Wilson’s results are far-reaching, for the whole of geology depends on uplift of continents and downsinking of sedimentary basins. Most geologists account for these things by the theory of weighting and underflow at a thin crust (isostasy), refusing to grant that volcanic heat and tumefaction yield intrusive power everywhere through cracks in the deeper crust.

I wish that I could describe adequately the high adventure of this fruitful time. We built a vehicle from a model T Ford with a Ruckstell axle, stripped of mudguards and equipped with balloon tires doubled at the rear, so as to travel and carry loads over the smooth pahoehoe of the Kilauea floor. We found that a powerful light rig of this type, with excessively low gear, could climb up on lava lobes one to two feet high. But this called for experienced driving and special methods. Sending a man on foot ahead to pick a way and to drag a crowbar which scratched a track, we could drive anywhere on the lava. And we used this rig to haul drums of water and drill apparatus. I once drove artillery officers out over the rough floor of the crater, and afterwards saw similar cars used by the army in the first World War as cross-country transportation for the doctors and wounded in No Man’s Land.

Before a roadway encircled Kilauea Crater, Mr. Finch and I, carrying two-inch planks for bridging cracks, made the complete circuit of the crater by way of the rifted Kau Desert in our special vehicle, which has now been succeeded by the jeep, the most universal vehicle of World War II. Volcanology prospected the field of war in more ways than one, so I named my popular book “Volcanoes declare war.”

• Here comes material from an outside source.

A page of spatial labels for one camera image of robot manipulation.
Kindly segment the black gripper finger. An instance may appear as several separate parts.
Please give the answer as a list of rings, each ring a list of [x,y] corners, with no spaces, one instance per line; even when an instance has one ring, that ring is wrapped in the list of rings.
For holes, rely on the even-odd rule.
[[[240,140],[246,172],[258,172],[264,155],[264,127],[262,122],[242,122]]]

Inventions led to expeditions both in Hawaii and in distant lands during the decade of the twenties, some by invitation, some to offer assistance at disasters, and some for the natural extension of my own work. On September 1, 1923, came the big earthquake at Tokyo. With Mrs. Jaggar, I was permitted to land in Japan and make a study of the effects of the disaster. The destruction of Tokyo and Yokohama was a final, sad tragedy for Omori, who for years had worked to protect the Emperor and Japan by studying earthquake forecasts for Tokyo and by conducting research in earthquake-proof engineering. It was a cruel commentary that the disaster came while he was attending a science congress in Australia, particularly as the great destruction of life was occasioned by fire and typhoon winds. But Omori’s organization handled the seismic event admirably. Omori returned at once, but almost immediately died.

We steamed into Yokohama harbor, were welcomed by Captain Gatesford Lincoln U. S. N. and his destroyer flotilla. We went on board his flagship, and were sent in his launch to the broken jetties of Yokohama, where we found no custom house or police. We walked up to the camp of United States marines, amid the wreckage of the United States Consulate, where the Consul had been killed.